▶ Try it:
Some lines in the entries contain the word "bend". Copy all of them.

▶ Study material:

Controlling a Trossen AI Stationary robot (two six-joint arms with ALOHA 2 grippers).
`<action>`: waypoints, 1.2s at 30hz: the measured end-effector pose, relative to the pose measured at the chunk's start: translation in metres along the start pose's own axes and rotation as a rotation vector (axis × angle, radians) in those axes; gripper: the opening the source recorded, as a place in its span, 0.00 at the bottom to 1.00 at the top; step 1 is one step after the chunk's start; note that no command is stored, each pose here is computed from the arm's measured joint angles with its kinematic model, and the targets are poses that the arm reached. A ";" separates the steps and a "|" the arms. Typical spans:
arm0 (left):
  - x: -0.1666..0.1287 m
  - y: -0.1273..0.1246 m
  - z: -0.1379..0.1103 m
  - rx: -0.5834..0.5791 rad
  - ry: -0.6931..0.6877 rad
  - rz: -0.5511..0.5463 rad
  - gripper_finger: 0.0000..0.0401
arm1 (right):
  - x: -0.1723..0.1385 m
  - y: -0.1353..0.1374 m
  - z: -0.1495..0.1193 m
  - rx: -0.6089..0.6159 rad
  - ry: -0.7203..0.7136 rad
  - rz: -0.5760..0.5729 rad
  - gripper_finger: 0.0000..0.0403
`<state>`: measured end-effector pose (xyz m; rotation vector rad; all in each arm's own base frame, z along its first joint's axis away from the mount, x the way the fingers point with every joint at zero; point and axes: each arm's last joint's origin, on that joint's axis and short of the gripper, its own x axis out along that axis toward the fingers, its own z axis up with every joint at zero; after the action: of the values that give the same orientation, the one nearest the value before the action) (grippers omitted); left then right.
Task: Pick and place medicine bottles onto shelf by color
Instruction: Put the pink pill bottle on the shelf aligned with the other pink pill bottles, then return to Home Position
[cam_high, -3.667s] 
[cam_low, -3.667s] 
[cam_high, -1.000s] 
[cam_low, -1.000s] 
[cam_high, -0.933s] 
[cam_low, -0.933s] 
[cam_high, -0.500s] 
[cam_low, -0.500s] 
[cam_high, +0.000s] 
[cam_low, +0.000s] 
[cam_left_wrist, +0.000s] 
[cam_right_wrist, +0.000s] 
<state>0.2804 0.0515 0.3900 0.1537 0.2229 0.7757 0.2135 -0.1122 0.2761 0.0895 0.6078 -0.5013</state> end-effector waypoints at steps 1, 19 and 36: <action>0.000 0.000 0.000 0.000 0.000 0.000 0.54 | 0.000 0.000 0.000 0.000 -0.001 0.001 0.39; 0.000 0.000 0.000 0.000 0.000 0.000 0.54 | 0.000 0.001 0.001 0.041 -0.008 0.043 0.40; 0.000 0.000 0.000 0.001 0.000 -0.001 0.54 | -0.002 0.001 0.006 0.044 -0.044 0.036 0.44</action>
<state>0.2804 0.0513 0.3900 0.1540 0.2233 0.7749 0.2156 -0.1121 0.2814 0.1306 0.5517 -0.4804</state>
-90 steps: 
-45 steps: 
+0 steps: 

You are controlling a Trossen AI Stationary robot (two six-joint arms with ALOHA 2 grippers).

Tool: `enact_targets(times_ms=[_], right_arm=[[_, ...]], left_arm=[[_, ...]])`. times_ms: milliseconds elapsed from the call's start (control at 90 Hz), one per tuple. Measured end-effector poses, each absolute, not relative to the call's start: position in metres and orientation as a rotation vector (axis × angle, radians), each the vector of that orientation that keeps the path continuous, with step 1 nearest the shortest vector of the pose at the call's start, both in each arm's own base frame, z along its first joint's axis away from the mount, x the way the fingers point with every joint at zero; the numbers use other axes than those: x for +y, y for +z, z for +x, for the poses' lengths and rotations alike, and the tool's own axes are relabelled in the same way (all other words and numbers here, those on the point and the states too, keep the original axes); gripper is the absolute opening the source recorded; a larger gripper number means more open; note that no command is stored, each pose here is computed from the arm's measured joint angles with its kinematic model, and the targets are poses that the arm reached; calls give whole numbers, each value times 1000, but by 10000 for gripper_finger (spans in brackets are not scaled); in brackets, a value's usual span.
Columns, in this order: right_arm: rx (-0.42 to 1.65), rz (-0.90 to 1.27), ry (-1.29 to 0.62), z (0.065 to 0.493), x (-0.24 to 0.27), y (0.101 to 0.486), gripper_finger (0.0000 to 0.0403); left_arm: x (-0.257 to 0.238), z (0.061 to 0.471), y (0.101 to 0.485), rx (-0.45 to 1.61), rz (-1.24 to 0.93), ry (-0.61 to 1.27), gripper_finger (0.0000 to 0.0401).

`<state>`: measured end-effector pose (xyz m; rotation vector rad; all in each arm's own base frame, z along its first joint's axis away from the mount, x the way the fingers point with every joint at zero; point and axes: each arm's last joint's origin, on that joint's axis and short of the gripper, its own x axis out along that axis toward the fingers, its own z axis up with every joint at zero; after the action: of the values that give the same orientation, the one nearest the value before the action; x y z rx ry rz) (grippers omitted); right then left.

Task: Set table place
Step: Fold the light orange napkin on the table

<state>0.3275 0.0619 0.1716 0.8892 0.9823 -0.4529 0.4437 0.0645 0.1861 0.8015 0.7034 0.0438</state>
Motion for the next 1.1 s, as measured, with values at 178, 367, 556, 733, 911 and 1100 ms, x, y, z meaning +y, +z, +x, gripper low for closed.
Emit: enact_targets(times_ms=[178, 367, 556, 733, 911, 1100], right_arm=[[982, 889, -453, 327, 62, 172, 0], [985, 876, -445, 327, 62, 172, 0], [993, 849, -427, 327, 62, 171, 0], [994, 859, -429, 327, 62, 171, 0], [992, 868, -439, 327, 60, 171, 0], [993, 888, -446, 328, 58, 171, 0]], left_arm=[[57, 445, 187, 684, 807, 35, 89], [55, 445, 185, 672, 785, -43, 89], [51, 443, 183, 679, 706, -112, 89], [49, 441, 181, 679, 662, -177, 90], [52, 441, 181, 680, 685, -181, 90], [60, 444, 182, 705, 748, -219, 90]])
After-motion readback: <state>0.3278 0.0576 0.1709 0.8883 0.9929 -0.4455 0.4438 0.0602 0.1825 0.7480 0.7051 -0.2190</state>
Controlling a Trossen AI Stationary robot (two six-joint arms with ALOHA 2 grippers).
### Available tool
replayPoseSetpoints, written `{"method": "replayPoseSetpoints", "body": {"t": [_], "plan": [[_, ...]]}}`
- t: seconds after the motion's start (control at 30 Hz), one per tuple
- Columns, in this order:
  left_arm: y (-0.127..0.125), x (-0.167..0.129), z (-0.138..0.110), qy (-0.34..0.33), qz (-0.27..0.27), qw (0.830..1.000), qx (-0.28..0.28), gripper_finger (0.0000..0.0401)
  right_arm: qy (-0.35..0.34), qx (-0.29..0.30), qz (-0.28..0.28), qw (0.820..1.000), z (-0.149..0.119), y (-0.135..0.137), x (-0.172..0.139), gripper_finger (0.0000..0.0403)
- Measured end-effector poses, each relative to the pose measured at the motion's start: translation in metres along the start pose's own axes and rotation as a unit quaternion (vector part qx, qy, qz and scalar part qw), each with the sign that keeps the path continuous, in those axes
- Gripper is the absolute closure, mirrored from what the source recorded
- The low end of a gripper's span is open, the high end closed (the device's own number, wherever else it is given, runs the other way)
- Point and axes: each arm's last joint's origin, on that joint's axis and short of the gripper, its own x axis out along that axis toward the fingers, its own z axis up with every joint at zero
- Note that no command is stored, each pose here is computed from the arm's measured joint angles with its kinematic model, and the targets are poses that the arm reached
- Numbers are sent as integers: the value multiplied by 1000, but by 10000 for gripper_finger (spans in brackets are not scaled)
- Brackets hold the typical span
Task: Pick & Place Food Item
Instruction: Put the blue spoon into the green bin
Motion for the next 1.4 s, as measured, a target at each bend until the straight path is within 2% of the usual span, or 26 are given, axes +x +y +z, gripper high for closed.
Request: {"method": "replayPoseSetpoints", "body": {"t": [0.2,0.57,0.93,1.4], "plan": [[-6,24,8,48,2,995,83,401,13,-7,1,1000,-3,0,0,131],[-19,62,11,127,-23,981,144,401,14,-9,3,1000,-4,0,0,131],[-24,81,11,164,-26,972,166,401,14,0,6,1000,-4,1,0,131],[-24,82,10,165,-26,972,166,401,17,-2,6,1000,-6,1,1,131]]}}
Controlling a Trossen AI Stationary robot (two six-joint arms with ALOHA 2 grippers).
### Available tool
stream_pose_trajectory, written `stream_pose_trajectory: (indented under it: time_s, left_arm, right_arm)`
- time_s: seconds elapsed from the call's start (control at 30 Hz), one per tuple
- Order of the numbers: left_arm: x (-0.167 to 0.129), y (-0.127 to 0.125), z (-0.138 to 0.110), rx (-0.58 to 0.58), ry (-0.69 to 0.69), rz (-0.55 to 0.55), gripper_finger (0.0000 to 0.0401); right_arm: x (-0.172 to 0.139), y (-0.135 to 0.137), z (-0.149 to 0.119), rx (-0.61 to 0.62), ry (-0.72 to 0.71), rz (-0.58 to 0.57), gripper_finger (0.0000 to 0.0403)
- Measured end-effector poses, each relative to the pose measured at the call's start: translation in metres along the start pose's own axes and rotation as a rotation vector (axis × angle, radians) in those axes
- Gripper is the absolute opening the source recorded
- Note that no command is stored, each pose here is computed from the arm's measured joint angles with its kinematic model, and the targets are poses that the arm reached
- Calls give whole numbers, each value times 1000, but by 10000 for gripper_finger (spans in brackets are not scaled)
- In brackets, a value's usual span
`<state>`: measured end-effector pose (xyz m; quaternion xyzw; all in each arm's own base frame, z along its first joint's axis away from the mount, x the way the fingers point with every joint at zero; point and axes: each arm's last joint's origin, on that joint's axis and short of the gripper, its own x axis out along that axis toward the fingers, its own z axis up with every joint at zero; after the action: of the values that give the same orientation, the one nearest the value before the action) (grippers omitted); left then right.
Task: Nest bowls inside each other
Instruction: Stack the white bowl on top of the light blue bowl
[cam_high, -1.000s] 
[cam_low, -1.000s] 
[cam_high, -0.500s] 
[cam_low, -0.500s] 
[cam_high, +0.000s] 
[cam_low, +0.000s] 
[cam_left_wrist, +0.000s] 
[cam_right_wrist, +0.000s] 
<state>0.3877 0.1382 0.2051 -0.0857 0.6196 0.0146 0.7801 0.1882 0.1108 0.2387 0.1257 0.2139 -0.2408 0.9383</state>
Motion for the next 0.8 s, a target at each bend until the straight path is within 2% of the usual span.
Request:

▶ Written response:
Motion for the next 1.4 s, as measured, a target at each bend until the straight path is within 2% of the usual span, or 26 are given, axes +x +y +z, gripper high for closed.
Motion for the next 0.8 s, a target at each bend until the straight path is within 2% of the usual span.

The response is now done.